The critical point is that while the information processing ontology produces finer information processing details with increasing granularity of brain measures, it preserves the information gained from analyses at more abstract levels (as shown here between behavior and the EEG that preserves the eyes). Abstract levels guide the search for detailed implementation of the behaviorally relevant information (e.g., contra- and ipsi-later eyes) and functions (e.g., coding, transfer) in the increased complexity of the lower levels—that is, whatever else the neural populations in the sources of the N170 may be encoding, the population must be sensitive to first the contralateral and then the ipsilateral eye and transfer of the latter should come from a population on the other hemisphere. Our approach is similar to analyzing a computing architecture hierarchically across levels, from the most abstract (e.g., “send mail”), to its programming language algorithm, to its assembly language, to its machine-specific implementation. The critical difference between a brain and a computer is that whereas we can directly engineer (via a hierarchy of compilers) an abstract information algorithm into a computer hardware, we can only reverse engineer an information processing algorithm from brain data to infer a hierarchy.
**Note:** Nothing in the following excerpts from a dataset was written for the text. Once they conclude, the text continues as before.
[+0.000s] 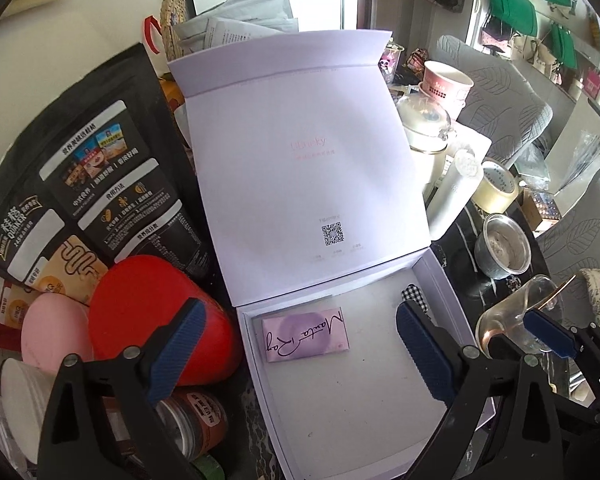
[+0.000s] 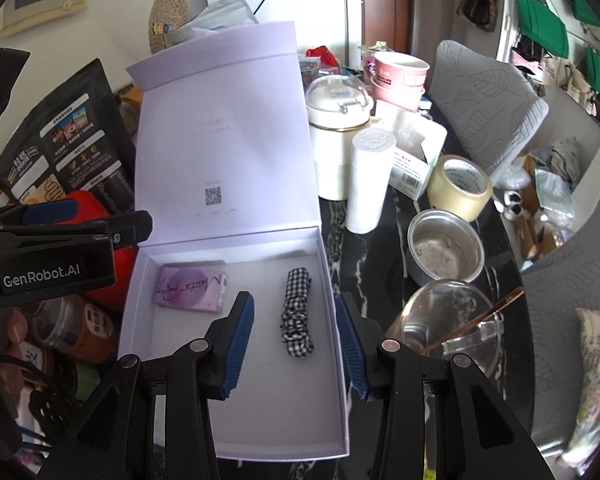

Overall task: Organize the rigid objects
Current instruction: 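Release the card and scrunchie into the lavender box with both grippers, then withdraw both tools from the box toward the remaining items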

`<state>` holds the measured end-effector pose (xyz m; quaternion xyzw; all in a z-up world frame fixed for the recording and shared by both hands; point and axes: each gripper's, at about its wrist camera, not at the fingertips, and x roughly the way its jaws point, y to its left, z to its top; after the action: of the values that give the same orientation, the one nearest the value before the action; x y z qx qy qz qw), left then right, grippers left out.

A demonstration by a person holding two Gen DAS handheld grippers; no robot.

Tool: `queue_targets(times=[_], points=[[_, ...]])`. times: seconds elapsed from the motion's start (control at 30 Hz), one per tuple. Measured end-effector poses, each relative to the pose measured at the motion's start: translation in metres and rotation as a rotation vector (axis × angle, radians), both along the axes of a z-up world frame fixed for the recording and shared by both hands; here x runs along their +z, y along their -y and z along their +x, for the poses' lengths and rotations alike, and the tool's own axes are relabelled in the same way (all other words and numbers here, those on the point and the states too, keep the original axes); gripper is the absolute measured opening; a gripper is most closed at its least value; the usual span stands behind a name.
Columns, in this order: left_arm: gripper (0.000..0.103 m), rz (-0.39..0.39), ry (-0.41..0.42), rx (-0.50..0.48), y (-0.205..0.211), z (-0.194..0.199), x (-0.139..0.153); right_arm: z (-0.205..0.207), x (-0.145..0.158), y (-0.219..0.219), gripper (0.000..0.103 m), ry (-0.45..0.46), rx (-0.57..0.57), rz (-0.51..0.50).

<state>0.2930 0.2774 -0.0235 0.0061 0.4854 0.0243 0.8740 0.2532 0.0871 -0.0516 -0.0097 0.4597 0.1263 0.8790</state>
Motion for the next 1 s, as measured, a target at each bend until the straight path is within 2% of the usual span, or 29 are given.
queue_targets(times=[0.6, 1.0], points=[[0.098, 0.002, 0.085, -0.045, 0.019, -0.051, 0.061, -0.058, 0.052, 0.018, 0.042, 0.091, -0.039, 0.019], [0.098, 0.004, 0.108, -0.120, 0.049, -0.100, 0.077, -0.115, 0.065, 0.044, 0.042, 0.118, -0.099, 0.028]])
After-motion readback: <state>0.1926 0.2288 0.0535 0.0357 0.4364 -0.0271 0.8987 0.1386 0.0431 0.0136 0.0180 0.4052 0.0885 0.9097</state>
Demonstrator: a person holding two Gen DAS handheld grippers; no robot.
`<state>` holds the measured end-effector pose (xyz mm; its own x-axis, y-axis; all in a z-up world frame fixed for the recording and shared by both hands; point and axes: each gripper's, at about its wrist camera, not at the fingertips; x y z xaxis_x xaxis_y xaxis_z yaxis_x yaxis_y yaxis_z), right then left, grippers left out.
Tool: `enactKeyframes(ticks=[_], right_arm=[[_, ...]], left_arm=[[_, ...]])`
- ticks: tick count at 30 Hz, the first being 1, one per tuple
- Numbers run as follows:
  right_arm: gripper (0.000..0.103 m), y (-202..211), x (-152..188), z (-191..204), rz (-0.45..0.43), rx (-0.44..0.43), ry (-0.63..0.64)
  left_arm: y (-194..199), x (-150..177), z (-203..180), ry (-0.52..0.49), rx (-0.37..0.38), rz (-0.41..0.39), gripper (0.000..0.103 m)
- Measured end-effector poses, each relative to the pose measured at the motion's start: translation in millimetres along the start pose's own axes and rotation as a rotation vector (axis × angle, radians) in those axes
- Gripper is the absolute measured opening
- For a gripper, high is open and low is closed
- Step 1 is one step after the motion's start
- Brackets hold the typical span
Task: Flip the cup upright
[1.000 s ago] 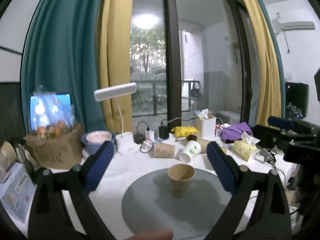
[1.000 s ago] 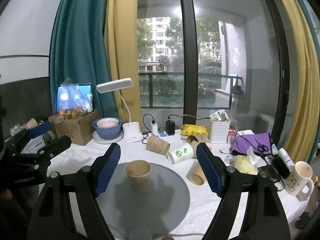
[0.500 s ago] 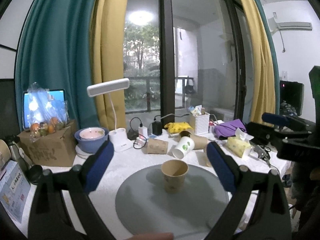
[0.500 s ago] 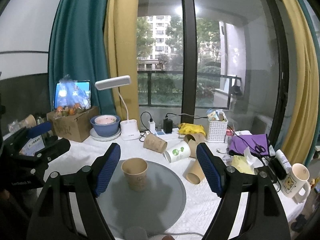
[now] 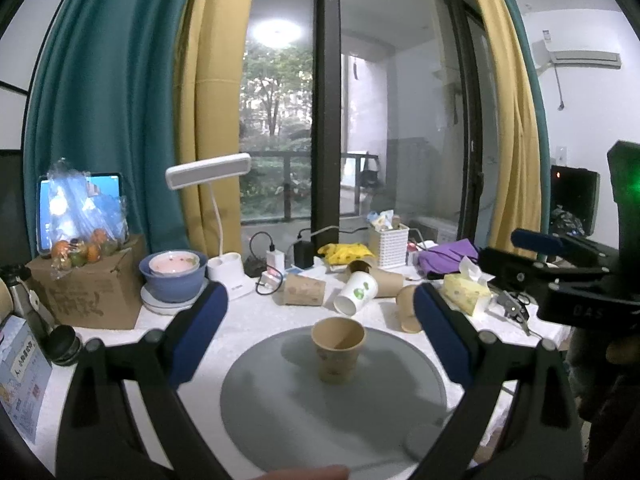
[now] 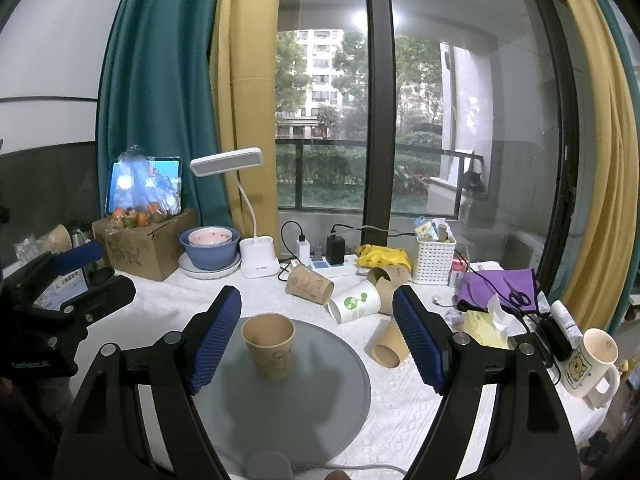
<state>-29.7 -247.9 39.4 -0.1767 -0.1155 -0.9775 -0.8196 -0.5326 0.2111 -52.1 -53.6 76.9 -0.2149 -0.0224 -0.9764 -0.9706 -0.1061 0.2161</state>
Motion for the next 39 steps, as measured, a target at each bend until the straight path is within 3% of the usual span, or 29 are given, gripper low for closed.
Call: enactKeyframes(ticks=[39], right_arm=[[0.081,-1.4,5.3,6.1,0.014,-0.012,0.001]], left_arm=[[2.2,5.4,3.1,0.019,0.004,0.000,0.095]])
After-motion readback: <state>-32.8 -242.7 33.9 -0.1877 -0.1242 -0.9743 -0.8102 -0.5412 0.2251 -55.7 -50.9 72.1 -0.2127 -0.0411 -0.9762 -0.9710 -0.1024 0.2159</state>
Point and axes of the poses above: each gripper's, at about its wrist camera, not at the fingertips, and y roughly against the way its jaws point, z to its left, x to its underside, and after that the axes turned 8 degrees about -x, right-handed
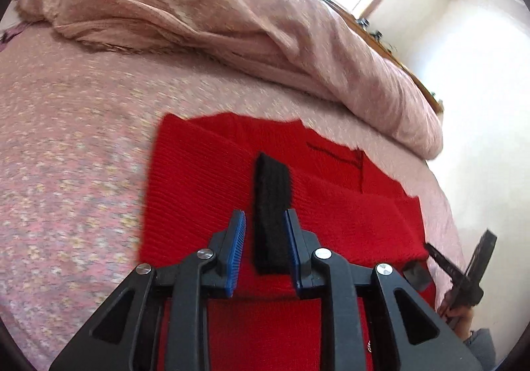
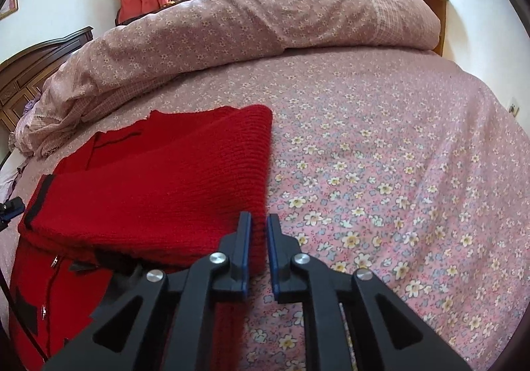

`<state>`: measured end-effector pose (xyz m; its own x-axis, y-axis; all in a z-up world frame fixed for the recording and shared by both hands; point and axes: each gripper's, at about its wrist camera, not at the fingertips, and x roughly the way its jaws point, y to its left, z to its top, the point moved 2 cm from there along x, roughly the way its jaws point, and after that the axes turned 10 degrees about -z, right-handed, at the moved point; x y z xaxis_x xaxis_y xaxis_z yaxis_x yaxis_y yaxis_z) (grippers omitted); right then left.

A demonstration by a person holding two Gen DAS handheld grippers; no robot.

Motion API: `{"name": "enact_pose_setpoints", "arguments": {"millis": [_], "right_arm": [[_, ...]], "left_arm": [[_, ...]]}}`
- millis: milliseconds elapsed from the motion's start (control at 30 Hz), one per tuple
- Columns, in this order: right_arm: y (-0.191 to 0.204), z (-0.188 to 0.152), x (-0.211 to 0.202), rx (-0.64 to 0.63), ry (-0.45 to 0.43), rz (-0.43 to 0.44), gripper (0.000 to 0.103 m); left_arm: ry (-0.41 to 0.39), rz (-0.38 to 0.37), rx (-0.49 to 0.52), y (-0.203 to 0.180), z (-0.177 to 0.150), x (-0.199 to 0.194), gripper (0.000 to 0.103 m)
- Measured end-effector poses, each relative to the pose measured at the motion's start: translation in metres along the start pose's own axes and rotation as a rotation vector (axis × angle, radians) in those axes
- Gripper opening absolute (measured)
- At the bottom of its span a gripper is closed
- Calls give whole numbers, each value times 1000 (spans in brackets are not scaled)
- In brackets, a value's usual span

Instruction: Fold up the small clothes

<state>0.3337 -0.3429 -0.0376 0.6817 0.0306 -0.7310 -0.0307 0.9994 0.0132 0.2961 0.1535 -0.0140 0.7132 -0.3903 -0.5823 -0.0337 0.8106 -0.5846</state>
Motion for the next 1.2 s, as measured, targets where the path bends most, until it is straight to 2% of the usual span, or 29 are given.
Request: {"name": "enact_pose_setpoints", "arguments": {"millis": [133,200,300,367,467,533,600,867,967,1033,1100,1200], "right_arm": [[0,-1,-12,-13,-22,30,9],[-2,-8,-26,-14,-32,58,11],[-5,-21,-51,-2,-47,106,16],[-6,-30,-73,-12,-78,116,18],[-11,-42,-104,-11,-135,116,26],[-17,-54,-122,16,-159,126,37],[-24,-69,-136,67,-160,155,38],[-38,-131,-152,197,-39,266,41],[-48,-157,-142,285,51,303,41],[-55,-170,-133,336,119,336,41],[-59,-184,-126,389,174,375,41],[-62,-198,-126,461,184,457,41]], "left_arm": [[6,63,-3,12,-3,-14,18],[8,47,-25,13,-11,-24,18],[3,61,28,6,-27,-38,32],[14,96,106,-3,-44,-49,34],[20,92,191,-17,-77,-67,34],[17,110,198,-20,-96,-75,38],[55,108,184,-18,-117,-81,38],[103,75,46,1,-160,-118,40],[130,33,-24,10,-171,-124,45],[132,39,-48,13,-174,-126,47],[142,9,-84,16,-177,-128,48],[142,-52,-127,19,-182,-131,55]]}}
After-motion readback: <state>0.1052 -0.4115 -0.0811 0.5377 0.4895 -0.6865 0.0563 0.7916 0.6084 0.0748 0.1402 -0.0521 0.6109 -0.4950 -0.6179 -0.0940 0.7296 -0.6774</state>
Influences of Categorization Tasks

Our approach will be particularly interesting when applied to study the processing of the same stimuli when the observer is performing different tasks. For example, with multiple categorizations of the same faces (e.g., gender, expression, and identity), we could determine from behavior the specific features that are relevant for each task (the what) and then trace, as we have done here, where and when each feature set is coded and transferred between localized brain sources (e.g., with MEG Smith et al. 2009). As the task and the associated behaviorally relevant information changes, we can determine how the corresponding processing in brain networks is affected: Where and when are task-relevant features coded and task-irrelevant features suppressed? This is a pre-requisite to addressing elusive questions such as the locus of selective attention, the role of top-down priors, and their influence on the construction of the information content of stimulus perception and categorization. How does network feature communication change with task? Again, this is an important condition to understand, for example, information integration. Our results propose a specific timing of feature coding and transfer that could constrain the study of feature integration mechanisms—specifically, these should occur after transfer of the contra-laterally coded features, possibly in occipito-temporal sources, before decision-making processes (Smith et al. 2004; Philiastides and Sajda 2006).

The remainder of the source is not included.